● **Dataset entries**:
================================
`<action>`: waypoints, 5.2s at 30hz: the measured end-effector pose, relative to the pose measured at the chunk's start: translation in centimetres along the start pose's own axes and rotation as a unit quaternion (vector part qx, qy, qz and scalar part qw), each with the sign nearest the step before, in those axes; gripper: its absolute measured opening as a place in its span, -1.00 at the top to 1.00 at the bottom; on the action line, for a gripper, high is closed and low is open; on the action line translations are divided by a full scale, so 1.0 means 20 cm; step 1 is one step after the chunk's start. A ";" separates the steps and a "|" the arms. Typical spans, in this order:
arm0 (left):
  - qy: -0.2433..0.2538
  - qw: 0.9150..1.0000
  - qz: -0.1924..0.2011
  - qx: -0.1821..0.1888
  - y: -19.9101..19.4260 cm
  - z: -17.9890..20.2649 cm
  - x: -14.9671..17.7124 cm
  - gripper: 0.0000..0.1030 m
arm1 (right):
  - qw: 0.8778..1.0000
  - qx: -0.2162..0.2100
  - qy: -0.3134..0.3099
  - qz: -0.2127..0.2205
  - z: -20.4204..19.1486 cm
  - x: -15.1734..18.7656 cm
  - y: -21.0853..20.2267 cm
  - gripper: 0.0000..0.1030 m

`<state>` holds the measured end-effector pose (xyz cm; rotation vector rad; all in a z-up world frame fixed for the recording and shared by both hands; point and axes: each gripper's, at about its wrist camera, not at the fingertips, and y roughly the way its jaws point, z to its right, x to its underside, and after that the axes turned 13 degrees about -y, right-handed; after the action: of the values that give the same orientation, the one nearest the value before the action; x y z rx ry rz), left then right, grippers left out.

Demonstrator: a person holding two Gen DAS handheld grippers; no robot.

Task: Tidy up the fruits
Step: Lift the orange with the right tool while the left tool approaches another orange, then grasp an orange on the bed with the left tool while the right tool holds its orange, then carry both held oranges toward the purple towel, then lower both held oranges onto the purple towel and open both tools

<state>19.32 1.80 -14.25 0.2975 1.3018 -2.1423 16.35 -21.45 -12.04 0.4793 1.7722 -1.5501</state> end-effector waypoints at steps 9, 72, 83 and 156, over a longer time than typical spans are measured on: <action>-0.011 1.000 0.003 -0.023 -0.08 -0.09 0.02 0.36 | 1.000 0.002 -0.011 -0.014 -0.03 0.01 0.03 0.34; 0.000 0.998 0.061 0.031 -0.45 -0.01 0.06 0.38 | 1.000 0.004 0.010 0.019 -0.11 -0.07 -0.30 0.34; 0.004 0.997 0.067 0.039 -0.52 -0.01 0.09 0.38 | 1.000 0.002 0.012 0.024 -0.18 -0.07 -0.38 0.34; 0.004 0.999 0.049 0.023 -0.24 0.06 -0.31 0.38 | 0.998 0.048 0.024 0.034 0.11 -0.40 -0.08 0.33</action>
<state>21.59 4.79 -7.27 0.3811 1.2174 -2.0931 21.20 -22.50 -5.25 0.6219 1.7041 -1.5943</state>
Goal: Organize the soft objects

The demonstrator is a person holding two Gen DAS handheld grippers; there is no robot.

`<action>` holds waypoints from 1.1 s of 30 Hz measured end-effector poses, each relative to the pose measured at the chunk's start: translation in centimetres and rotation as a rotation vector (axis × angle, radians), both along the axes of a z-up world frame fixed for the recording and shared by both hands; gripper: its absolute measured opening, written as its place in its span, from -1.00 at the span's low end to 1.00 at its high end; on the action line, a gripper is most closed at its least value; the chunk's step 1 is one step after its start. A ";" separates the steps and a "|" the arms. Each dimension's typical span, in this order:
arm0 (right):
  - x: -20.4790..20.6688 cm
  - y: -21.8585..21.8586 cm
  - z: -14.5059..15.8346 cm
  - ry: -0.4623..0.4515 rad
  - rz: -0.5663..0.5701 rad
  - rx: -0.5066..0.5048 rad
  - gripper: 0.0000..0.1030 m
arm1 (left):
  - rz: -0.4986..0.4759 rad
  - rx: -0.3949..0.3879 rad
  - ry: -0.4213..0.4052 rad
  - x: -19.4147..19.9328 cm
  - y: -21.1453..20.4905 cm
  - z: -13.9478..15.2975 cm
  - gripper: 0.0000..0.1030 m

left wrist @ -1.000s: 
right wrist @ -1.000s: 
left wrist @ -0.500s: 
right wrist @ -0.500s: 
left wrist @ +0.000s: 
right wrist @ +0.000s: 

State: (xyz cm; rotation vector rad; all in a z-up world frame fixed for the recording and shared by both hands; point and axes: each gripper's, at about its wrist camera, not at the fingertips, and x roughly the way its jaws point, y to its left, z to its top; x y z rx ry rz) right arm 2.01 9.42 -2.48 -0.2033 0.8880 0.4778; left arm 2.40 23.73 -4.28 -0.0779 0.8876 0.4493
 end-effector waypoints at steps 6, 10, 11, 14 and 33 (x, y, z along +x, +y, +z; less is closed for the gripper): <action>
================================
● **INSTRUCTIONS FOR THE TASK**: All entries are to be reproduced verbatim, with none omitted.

● **RESULT FOR THIS TASK**:
`<action>`: waypoints, 5.2s at 30hz: the measured end-effector pose, relative to the pose measured at the chunk's start: translation in centimetres along the start pose's own axes and rotation as a unit quaternion (vector part qx, qy, qz and scalar part qw), each with the sign nearest the step before, in those axes; gripper: its absolute measured opening as a place in its span, -1.00 at the top to 1.00 at the bottom; on the action line, for a gripper, high is closed and low is open; on the action line translations are divided by a full scale, so 1.0 means 20 cm; step 1 is one step after the chunk's start. A ";" separates the steps and a "|" the arms. Typical spans, in this order:
arm0 (left):
  - qy: -0.2433..0.2538
  - qw: 0.9150..1.0000
  - qz: -0.1924..0.2011
  - qx: -0.1821..0.1888
  - y: -19.9101..19.4260 cm
  - z: -17.9890..20.2649 cm
  - x: -14.9671..17.7124 cm
  - gripper: 0.0000..0.1030 m
arm1 (right):
  - qw: 0.8778..1.0000
  - qx: -0.2162..0.2100
  - qy: -0.3134..0.3099
  - qz: -0.2127..0.2205
  - z: -20.4204..19.1486 cm
  - x: -15.1734..18.7656 cm
  - y: -21.0853..20.2267 cm
  - gripper: 0.0000..0.1030 m

`<state>` holds the measured end-effector pose (xyz cm; rotation vector rad; all in a z-up world frame fixed for the recording and shared by both hands; point and axes: each gripper's, at about its wrist camera, not at the fingertips, and y roughly the way its jaws point, z to its right, x to its underside, and after that the axes turned 13 degrees about -y, right-handed; after the action: of the values that give the same orientation, the one nearest the value before the action; x y z rx ry rz), left then right, grippers left out.

Demonstrator: a person holding two Gen DAS handheld grippers; no robot.

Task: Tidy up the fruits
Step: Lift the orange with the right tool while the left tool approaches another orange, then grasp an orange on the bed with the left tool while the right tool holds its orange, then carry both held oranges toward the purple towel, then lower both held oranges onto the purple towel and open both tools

<state>19.32 1.80 -14.25 0.2975 1.3018 -2.1423 16.35 -21.45 -12.04 0.4793 1.7722 -1.5501</state> end-effector waypoints at steps 9, 72, 83 and 156, over a longer time than typical spans are measured on: <action>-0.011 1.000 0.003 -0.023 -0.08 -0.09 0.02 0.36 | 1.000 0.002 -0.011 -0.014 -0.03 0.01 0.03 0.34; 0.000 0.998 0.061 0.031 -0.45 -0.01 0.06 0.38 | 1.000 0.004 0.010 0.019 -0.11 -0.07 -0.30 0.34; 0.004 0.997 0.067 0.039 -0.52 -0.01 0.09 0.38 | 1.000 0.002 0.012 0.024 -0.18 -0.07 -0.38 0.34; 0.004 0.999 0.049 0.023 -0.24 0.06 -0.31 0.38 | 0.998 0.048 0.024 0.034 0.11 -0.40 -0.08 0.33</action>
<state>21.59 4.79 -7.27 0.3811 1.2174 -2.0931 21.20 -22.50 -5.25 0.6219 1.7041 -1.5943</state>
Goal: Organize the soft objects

The demonstrator is a person holding two Gen DAS handheld grippers; there is no robot.

`<action>` holds waypoints from 1.1 s of 30 Hz measured end-effector poses, each relative to the pose measured at the chunk's start: translation in centimetres and rotation as a rotation vector (axis × angle, radians), both along the axes of a z-up world frame fixed for the recording and shared by both hands; gripper: its absolute measured opening, written as its place in its span, from -1.00 at the span's low end to 1.00 at its high end; on the action line, a gripper is most closed at its least value; the chunk's step 1 is one step after its start. A ";" separates the steps and a "|" the arms. Each dimension's typical span, in this order:
arm0 (right):
  - x: -20.4790..20.6688 cm
  - y: -21.8585..21.8586 cm
  - z: -14.5059..15.8346 cm
  - ry: -0.4623..0.4515 rad
  - rz: -0.5663..0.5701 rad
  - rx: -0.5066..0.5048 rad
  - gripper: 0.0000..0.1030 m
arm1 (left):
  - rz: -0.4986..0.4759 rad
  - rx: -0.3949..0.3879 rad
  - ry: -0.4213..0.4052 rad
  - x: -19.4147..19.9328 cm
  - y: -21.1453..20.4905 cm
  - z: -13.9478..15.2975 cm
  - gripper: 0.0000..0.1030 m

left wrist @ -1.000s: 
right wrist @ -1.000s: 
left wrist @ -0.500s: 
right wrist @ -0.500s: 
left wrist @ +0.000s: 
right wrist @ +0.000s: 

State: (xyz cm; rotation vector rad; all in a z-up world frame fixed for the recording and shared by both hands; point and axes: each gripper's, at about its wrist camera, not at the fingertips, and x roughly the way its jaws point, y to its left, z to its top; x y z rx ry rz) right arm 2.01 9.42 -2.48 -0.2033 0.8880 0.4778; left arm 2.40 23.73 -4.28 -0.0779 0.8876 0.4493
 end-effector waypoints at steps 6, 10, 11, 14 and 33 (x, y, z along +x, +y, +z; less is closed for the gripper): <action>

That finishes the output for this exercise.